**What to produce:** Please print all of the records that follow with nothing altered.

--

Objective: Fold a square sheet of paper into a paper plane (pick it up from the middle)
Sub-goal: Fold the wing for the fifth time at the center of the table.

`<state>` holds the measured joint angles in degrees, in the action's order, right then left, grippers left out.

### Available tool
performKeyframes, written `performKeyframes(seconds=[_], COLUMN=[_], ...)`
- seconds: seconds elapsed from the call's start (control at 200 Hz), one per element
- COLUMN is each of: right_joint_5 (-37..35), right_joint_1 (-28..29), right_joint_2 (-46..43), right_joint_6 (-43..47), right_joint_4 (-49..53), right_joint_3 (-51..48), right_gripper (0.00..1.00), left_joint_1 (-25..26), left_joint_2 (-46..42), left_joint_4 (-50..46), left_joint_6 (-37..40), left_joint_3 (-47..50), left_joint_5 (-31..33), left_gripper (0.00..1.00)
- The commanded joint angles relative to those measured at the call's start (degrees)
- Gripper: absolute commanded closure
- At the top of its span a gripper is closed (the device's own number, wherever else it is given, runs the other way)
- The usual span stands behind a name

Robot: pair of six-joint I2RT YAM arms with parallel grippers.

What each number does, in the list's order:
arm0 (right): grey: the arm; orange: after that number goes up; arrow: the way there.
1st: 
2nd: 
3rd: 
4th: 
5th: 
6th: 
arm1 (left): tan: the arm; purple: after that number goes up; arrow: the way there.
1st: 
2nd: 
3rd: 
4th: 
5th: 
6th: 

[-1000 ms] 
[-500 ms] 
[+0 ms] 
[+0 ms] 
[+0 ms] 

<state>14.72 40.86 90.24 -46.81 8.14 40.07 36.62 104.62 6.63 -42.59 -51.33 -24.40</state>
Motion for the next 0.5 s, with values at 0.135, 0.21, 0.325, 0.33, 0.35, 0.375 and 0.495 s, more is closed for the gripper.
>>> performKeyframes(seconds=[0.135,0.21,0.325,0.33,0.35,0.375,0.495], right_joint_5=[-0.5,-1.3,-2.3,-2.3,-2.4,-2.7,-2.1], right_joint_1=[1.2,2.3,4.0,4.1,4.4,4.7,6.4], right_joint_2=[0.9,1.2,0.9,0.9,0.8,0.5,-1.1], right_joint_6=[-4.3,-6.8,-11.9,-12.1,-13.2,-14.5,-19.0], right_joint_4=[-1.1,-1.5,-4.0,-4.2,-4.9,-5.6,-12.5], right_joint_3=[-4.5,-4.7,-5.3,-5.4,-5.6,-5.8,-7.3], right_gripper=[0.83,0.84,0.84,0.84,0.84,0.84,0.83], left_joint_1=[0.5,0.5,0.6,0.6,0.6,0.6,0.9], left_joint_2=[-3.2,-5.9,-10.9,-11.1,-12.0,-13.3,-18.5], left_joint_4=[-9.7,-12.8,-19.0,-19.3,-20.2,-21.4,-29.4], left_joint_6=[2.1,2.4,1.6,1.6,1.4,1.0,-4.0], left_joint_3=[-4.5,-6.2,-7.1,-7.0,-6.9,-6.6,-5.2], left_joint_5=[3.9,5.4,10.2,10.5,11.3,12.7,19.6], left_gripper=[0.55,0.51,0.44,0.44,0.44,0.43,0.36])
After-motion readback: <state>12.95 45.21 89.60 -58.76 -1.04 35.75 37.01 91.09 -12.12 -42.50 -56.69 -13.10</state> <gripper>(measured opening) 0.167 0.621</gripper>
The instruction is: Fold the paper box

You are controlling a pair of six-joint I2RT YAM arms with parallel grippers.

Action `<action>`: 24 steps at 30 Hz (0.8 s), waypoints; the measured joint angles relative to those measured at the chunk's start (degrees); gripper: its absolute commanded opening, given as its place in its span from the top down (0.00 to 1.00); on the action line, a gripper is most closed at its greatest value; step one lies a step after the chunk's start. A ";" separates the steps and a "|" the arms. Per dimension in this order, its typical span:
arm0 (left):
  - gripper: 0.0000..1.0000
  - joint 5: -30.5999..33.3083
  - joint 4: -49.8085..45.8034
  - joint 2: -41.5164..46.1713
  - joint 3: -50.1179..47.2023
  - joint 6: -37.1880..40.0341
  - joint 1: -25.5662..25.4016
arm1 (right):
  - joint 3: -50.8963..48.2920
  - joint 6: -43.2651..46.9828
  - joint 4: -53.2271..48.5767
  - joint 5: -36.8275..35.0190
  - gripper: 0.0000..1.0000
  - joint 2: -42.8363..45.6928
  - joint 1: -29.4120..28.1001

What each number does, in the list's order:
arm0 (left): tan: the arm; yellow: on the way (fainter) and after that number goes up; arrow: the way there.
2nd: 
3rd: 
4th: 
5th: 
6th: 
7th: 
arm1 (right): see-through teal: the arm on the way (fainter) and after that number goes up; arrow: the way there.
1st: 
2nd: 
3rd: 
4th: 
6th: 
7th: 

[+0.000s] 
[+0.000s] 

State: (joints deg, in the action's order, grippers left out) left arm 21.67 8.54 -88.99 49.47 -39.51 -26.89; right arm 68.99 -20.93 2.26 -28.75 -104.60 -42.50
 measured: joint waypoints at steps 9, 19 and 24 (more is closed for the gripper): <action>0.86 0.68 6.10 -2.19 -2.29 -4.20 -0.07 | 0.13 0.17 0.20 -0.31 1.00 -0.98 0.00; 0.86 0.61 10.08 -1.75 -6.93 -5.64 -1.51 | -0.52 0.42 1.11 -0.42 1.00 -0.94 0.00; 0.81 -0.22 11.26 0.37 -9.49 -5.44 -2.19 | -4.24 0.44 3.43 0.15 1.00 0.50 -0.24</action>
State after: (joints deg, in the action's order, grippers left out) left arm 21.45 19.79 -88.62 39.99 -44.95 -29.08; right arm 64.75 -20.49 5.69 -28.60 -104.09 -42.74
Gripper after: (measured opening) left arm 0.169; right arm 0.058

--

**Response area:**
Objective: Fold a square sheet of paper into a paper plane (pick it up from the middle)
Sub-goal: Fold the wing for the fifth time at the center of the table.

`<state>` holds the measured joint angles in degrees, in the action's order, right then left, grippers left out.

### Available tool
performKeyframes, written `performKeyframes(seconds=[_], COLUMN=[_], ...)`
- seconds: seconds elapsed from the call's start (control at 200 Hz), one per element
- COLUMN is each of: right_joint_5 (-37..35), right_joint_1 (-28..29), right_joint_2 (-46..43), right_joint_6 (-43..47), right_joint_4 (-49..53), right_joint_3 (-51..48), right_gripper (0.00..1.00), left_joint_1 (-25..26), left_joint_2 (-46..42), left_joint_4 (-50..46), left_joint_6 (-37..40), left_joint_3 (-47..50), left_joint_5 (-31..33), left_gripper (0.00..1.00)
- The commanded joint angles relative to those measured at the call's start (degrees)
- Gripper: absolute commanded closure
- At the top of its span a gripper is closed (the device's own number, wherever else it is given, runs the other way)
- The usual span stands behind a name

Robot: pair of six-joint I2RT YAM arms with parallel grippers.

What each number does, in the list's order:
arm0 (right): grey: the arm; orange: after that number goes up; arrow: the way there.
1st: 
2nd: 
3rd: 
4th: 
5th: 
6th: 
arm1 (left): tan: the arm; purple: after that number goes up; arrow: the way there.
1st: 
2nd: 
3rd: 
4th: 
5th: 
6th: 

[-1000 ms] 
[-500 ms] 
[+0 ms] 
[+0 ms] 
[+0 ms] 

<state>14.72 40.86 90.24 -46.81 8.14 40.07 36.62 104.62 6.63 -42.59 -51.33 -24.40</state>
Motion for the next 0.5 s, with values at 0.135, 0.21, 0.325, 0.33, 0.35, 0.375 and 0.495 s, more is closed for the gripper.
>>> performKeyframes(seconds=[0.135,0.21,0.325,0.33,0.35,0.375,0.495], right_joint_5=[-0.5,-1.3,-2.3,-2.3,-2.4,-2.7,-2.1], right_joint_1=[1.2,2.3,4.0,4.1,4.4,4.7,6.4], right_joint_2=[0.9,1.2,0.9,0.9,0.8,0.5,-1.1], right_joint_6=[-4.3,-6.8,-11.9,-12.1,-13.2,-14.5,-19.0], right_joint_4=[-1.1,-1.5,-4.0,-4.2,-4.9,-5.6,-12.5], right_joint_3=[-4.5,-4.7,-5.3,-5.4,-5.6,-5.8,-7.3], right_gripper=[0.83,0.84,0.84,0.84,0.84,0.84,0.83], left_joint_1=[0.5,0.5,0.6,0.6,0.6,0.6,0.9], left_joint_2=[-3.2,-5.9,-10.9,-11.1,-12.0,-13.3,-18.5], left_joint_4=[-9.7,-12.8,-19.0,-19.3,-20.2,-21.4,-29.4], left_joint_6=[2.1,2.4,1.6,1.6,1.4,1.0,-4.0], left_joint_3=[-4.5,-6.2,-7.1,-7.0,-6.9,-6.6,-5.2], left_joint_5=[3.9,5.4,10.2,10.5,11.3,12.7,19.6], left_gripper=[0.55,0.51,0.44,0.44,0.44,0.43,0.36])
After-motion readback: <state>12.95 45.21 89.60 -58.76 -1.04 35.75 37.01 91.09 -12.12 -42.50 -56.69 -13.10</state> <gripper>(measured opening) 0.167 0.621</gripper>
The instruction is: Fold the paper box

You are controlling a pair of six-joint I2RT YAM arms with parallel grippers.

Action `<action>`: 24 steps at 30 Hz (0.8 s), waypoints; the measured joint angles relative to those measured at the chunk's start (degrees); gripper: its absolute commanded opening, given as its place in its span from the top down (0.00 to 1.00); on the action line, a gripper is most closed at its greatest value; step one lies a step after the chunk's start. A ";" separates the steps and a "|" the arms. Per dimension in this order, its typical span:
arm0 (left):
  - gripper: 0.0000..1.0000
  - joint 5: -30.5999..33.3083
  - joint 4: -49.8085..45.8034
  - joint 2: -41.5164..46.1713
  - joint 3: -50.1179..47.2023
  - joint 6: -37.1880..40.0341
  - joint 1: -25.5662..25.4016
arm1 (right):
  - joint 3: -50.8963..48.2920
  - joint 6: -43.2651..46.9828
  - joint 4: -53.2271..48.5767
  - joint 5: -36.8275..35.0190
  - gripper: 0.0000..1.0000
  - joint 2: -42.8363..45.6928
  - joint 1: -29.4120..28.1001

What each number does, in the list's order:
arm0 (left): tan: the arm; yellow: on the way (fainter) and after that number goes up; arrow: the way there.
2nd: 
3rd: 
4th: 
5th: 
6th: 
7th: 
arm1 (right): see-through teal: the arm on the way (fainter) and after that number goes up; arrow: the way there.
1st: 
2nd: 
3rd: 
4th: 
6th: 
7th: 

[+0.000s] 
[+0.000s] 

State: (joints deg, in the action's order, grippers left out) left arm 21.67 8.54 -88.99 49.47 -39.51 -26.89; right arm 68.99 -20.93 2.26 -28.75 -104.60 -42.50
 measured: joint waypoints at steps 9, 19 and 24 (more is closed for the gripper): <action>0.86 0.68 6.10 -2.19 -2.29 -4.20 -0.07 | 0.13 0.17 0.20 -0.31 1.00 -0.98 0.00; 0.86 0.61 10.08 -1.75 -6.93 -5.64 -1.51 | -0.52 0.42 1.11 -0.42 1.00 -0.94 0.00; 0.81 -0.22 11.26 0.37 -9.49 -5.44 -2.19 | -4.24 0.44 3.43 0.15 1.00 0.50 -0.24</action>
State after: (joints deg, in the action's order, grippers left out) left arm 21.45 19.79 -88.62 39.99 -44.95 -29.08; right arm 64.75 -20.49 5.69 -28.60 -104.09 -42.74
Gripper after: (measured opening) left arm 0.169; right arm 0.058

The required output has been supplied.